── Material to process

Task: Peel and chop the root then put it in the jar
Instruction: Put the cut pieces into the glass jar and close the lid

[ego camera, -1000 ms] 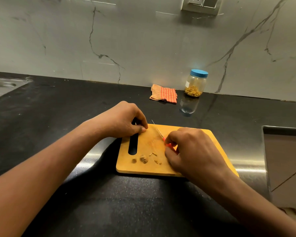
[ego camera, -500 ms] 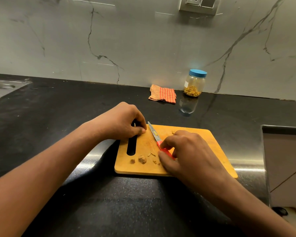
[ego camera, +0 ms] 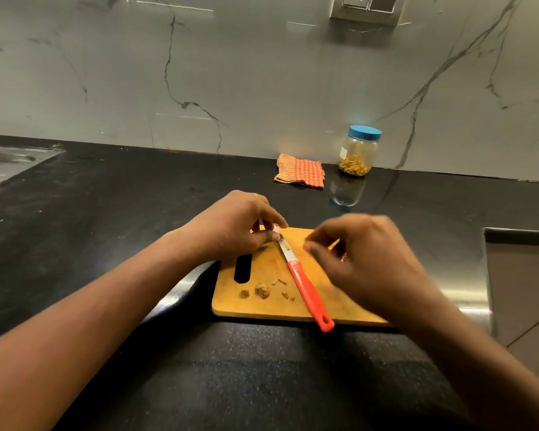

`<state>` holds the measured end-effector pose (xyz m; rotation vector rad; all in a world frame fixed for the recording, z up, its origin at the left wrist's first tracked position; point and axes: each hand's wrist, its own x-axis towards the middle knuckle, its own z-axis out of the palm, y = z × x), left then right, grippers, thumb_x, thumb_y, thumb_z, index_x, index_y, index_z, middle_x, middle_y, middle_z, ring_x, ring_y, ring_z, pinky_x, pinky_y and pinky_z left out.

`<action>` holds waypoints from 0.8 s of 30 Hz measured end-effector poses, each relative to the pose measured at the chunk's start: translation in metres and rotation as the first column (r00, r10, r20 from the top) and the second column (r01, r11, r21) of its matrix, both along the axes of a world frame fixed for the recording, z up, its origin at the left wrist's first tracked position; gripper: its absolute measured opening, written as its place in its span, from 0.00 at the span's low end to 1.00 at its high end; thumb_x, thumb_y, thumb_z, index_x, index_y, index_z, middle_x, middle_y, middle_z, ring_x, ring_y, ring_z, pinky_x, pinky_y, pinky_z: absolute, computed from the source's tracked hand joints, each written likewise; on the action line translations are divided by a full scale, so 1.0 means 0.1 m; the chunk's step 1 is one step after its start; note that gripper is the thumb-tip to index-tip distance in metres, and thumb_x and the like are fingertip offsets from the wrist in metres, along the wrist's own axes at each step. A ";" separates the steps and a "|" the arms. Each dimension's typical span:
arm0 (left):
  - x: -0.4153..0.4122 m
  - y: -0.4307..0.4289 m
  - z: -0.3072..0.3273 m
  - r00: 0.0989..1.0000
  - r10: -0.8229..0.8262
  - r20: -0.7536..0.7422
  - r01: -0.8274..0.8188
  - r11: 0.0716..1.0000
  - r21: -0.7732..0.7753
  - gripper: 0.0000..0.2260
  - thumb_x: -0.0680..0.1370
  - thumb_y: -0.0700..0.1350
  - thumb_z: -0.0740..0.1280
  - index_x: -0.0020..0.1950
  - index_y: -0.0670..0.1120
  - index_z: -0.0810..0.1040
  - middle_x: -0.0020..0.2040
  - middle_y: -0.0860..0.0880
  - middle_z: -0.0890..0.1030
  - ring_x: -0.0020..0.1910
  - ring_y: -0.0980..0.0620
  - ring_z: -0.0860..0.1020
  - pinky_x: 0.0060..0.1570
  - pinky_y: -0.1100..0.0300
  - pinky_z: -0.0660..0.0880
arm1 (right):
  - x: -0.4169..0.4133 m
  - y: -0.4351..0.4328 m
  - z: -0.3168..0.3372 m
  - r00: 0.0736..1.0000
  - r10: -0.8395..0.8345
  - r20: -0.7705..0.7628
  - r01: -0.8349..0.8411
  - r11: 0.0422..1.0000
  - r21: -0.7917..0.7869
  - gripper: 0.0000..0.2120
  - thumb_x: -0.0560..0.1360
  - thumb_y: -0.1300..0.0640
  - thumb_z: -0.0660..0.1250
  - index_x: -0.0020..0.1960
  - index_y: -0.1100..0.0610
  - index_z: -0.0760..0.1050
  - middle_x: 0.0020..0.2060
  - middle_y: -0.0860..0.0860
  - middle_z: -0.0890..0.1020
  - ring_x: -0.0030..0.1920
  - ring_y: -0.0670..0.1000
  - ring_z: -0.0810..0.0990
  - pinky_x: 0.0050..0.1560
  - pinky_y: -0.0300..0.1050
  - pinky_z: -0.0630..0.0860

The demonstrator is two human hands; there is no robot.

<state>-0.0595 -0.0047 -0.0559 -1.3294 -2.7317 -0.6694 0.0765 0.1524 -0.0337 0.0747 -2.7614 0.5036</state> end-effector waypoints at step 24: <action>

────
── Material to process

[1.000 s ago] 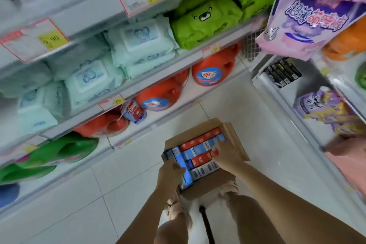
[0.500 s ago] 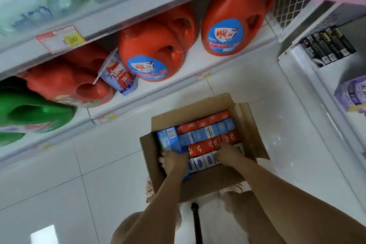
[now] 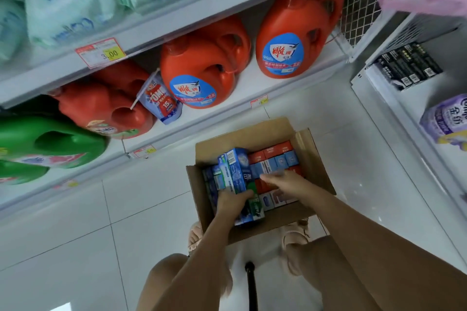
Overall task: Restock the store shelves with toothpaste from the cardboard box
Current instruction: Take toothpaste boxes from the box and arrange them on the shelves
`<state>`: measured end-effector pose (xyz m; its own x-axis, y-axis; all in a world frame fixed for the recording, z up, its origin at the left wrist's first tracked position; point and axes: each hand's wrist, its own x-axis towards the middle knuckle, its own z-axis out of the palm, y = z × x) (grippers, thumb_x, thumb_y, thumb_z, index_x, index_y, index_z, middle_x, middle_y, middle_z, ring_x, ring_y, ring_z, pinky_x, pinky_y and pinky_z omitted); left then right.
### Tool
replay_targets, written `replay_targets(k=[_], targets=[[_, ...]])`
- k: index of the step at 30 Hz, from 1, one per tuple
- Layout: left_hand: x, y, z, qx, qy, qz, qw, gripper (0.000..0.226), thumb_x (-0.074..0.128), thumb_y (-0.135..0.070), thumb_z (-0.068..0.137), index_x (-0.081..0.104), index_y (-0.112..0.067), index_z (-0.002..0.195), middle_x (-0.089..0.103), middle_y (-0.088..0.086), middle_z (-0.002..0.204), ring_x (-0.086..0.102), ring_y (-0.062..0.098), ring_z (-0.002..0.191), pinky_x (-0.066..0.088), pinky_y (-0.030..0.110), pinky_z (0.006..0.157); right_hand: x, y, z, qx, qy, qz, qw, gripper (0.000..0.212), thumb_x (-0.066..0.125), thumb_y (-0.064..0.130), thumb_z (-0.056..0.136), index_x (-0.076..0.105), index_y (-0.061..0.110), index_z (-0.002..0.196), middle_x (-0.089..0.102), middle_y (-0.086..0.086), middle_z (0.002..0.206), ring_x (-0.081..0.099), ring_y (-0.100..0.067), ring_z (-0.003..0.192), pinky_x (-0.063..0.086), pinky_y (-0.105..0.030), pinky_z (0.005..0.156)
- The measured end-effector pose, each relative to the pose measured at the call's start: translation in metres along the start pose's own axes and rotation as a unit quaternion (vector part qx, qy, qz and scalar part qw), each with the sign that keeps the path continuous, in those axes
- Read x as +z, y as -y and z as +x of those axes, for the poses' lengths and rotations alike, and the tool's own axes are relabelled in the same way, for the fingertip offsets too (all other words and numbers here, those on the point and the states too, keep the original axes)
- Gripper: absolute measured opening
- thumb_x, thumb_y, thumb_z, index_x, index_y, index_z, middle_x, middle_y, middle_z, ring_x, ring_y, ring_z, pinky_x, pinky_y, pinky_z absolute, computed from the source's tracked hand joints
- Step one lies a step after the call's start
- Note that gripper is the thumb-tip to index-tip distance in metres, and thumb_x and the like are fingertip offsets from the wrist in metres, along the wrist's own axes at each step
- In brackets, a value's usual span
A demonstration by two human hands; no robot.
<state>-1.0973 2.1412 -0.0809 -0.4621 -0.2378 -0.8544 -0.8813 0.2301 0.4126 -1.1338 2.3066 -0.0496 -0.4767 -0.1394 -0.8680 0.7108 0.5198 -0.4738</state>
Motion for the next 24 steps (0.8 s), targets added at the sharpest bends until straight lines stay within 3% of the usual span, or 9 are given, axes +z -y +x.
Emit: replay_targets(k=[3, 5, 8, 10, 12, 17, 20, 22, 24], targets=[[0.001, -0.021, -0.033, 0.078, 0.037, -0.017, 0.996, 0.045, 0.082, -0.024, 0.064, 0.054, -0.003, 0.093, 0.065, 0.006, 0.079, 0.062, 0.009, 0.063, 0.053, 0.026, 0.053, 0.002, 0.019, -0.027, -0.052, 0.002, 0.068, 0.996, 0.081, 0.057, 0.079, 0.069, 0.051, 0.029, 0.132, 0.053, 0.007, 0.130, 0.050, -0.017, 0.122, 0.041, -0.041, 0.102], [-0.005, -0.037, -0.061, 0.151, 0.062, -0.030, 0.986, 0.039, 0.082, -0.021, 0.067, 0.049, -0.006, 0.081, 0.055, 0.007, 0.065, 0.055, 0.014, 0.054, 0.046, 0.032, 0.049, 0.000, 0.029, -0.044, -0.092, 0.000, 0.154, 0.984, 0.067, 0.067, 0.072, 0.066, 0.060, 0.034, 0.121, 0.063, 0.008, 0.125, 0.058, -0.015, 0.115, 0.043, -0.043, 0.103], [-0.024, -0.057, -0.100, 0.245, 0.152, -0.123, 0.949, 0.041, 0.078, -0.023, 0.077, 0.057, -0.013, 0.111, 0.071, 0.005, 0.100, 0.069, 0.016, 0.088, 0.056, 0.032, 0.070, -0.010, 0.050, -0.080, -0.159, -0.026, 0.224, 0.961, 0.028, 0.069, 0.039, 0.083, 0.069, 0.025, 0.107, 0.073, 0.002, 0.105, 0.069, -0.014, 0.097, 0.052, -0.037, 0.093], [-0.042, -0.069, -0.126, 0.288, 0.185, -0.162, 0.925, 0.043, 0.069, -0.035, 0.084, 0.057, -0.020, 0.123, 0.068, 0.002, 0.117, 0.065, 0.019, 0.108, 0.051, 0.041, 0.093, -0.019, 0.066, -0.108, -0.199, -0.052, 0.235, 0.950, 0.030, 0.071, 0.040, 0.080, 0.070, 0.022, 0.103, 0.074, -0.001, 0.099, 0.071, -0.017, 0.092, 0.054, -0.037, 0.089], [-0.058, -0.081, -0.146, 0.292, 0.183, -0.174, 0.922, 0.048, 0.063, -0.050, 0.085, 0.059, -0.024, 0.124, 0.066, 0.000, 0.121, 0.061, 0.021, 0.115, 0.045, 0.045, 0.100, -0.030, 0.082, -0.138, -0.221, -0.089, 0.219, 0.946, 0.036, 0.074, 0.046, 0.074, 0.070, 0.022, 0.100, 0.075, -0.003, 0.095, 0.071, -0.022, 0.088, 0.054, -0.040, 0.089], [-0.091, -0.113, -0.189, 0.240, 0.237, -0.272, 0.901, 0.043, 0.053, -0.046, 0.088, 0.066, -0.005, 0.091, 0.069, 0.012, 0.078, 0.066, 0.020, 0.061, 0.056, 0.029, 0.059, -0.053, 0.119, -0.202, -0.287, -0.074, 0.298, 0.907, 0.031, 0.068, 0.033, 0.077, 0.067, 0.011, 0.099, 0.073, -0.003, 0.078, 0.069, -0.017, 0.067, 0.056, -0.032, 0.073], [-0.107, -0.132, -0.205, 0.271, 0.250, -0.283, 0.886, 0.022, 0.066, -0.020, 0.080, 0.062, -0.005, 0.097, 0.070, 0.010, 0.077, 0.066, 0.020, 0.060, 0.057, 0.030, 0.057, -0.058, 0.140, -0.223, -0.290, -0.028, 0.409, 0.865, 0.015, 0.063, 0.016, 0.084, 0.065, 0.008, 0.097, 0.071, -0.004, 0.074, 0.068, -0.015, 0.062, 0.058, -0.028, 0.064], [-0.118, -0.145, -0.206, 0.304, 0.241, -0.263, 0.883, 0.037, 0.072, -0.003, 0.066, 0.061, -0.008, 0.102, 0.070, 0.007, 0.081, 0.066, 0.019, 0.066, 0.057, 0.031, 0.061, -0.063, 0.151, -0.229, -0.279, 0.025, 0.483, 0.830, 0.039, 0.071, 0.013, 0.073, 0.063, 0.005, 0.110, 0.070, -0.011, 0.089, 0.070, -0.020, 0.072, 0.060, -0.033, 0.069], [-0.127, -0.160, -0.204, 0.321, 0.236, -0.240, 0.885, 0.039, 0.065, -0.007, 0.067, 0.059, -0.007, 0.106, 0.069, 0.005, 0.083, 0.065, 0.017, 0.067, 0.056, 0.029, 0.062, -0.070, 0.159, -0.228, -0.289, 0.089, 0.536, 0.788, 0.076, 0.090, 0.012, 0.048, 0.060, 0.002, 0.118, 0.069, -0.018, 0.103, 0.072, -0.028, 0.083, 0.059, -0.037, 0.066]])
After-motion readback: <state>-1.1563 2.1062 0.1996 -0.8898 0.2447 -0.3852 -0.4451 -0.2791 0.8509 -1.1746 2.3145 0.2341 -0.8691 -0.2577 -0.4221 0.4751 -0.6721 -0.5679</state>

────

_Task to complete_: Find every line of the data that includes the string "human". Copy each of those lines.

_Answer to this task_:
The demonstrator is two human hands; there is no robot.
A demonstration by two human hands; no robot.

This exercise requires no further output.